## EXERCISE REQUIREMENTS
Please return all lines in the listing holding the word "mount".

## RECORDS PROVIDED

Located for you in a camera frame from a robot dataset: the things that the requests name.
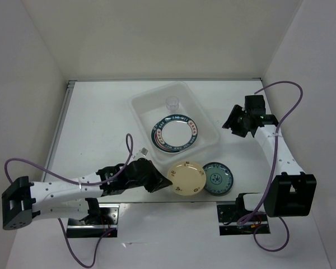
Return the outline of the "clear plastic cup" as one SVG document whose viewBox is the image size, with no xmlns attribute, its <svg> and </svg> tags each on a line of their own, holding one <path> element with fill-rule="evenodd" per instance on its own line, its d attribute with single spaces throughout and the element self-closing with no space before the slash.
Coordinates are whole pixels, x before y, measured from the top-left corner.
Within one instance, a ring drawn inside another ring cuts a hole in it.
<svg viewBox="0 0 336 269">
<path fill-rule="evenodd" d="M 180 107 L 180 101 L 179 98 L 176 96 L 169 96 L 166 99 L 166 107 L 170 114 L 175 114 L 179 107 Z"/>
</svg>

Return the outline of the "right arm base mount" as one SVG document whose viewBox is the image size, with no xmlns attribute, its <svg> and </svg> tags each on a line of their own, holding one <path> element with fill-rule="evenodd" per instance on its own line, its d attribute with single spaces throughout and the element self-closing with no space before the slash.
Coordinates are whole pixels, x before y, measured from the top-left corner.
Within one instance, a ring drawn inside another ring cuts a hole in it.
<svg viewBox="0 0 336 269">
<path fill-rule="evenodd" d="M 243 226 L 238 226 L 237 221 L 248 211 L 238 211 L 234 202 L 217 203 L 217 218 L 220 236 L 228 235 L 253 235 L 270 234 L 268 218 L 266 215 L 257 215 Z"/>
</svg>

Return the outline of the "cream patterned plate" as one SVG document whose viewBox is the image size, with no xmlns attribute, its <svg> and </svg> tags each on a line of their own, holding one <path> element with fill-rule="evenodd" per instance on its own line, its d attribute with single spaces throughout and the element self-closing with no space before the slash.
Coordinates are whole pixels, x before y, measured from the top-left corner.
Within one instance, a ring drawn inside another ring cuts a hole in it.
<svg viewBox="0 0 336 269">
<path fill-rule="evenodd" d="M 201 166 L 193 161 L 175 163 L 167 172 L 167 179 L 172 182 L 171 190 L 180 196 L 193 196 L 203 190 L 206 174 Z"/>
</svg>

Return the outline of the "dark green rimmed white plate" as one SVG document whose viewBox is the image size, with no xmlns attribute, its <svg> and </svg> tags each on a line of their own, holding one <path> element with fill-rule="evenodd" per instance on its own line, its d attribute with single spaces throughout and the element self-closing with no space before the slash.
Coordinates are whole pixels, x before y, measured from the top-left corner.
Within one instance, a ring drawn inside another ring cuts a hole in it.
<svg viewBox="0 0 336 269">
<path fill-rule="evenodd" d="M 198 126 L 190 117 L 172 114 L 157 122 L 151 131 L 153 145 L 165 153 L 177 154 L 192 147 L 198 138 Z"/>
</svg>

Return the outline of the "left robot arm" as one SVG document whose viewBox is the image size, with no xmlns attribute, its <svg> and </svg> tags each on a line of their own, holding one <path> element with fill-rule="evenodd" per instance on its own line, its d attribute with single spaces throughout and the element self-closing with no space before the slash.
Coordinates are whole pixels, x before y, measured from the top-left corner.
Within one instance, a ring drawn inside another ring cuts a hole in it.
<svg viewBox="0 0 336 269">
<path fill-rule="evenodd" d="M 76 219 L 87 224 L 106 219 L 98 199 L 143 187 L 153 193 L 172 185 L 145 158 L 107 166 L 90 175 L 55 182 L 17 178 L 2 193 L 2 227 L 17 230 L 41 219 Z"/>
</svg>

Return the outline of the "clear plastic bin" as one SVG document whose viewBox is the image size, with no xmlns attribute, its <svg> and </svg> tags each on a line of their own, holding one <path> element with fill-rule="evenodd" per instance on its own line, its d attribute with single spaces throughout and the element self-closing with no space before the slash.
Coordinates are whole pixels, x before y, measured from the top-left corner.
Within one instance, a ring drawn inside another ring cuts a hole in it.
<svg viewBox="0 0 336 269">
<path fill-rule="evenodd" d="M 198 126 L 198 138 L 194 145 L 177 154 L 162 152 L 151 141 L 153 126 L 166 116 L 172 115 L 166 107 L 166 99 L 169 96 L 179 98 L 180 107 L 175 114 L 190 117 Z M 172 82 L 138 94 L 130 99 L 129 105 L 147 143 L 151 157 L 160 165 L 187 160 L 192 155 L 210 149 L 220 140 L 220 135 L 213 121 L 210 120 L 192 90 L 184 82 Z"/>
</svg>

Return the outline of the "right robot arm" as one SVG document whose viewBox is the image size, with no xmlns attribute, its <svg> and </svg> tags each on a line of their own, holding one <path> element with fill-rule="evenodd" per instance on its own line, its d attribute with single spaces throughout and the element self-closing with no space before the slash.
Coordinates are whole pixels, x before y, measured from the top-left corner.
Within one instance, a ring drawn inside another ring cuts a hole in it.
<svg viewBox="0 0 336 269">
<path fill-rule="evenodd" d="M 271 167 L 263 193 L 242 193 L 238 196 L 239 203 L 234 208 L 236 217 L 247 220 L 254 213 L 269 217 L 307 216 L 317 181 L 314 175 L 305 173 L 292 156 L 277 118 L 265 114 L 265 109 L 244 110 L 235 105 L 223 128 L 240 137 L 251 133 Z"/>
</svg>

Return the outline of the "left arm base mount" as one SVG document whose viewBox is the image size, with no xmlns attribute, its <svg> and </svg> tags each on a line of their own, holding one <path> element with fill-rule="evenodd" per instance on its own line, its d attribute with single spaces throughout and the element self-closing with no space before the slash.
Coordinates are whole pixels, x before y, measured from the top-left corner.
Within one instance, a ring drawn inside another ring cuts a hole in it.
<svg viewBox="0 0 336 269">
<path fill-rule="evenodd" d="M 72 238 L 99 238 L 104 233 L 106 237 L 116 238 L 118 235 L 119 204 L 99 204 L 100 214 L 89 215 L 79 219 L 68 219 L 66 234 Z"/>
</svg>

## FINISHED TASK
Return the outline of the "right arm base mount" as one SVG document whose viewBox is the image size, with no xmlns attribute, its <svg> and </svg> tags each on a line of their own, holding one <path> element with fill-rule="evenodd" per instance on its own line, its d attribute with single spaces throughout and the element self-closing with no space before the slash.
Return the outline of the "left arm base mount" as one SVG document whose viewBox is the image size, with no xmlns attribute, its <svg> and </svg> tags each on a line of their own, holding one <path> element with fill-rule="evenodd" per instance on its own line, its d attribute with single spaces throughout and the element self-closing with no space before the slash.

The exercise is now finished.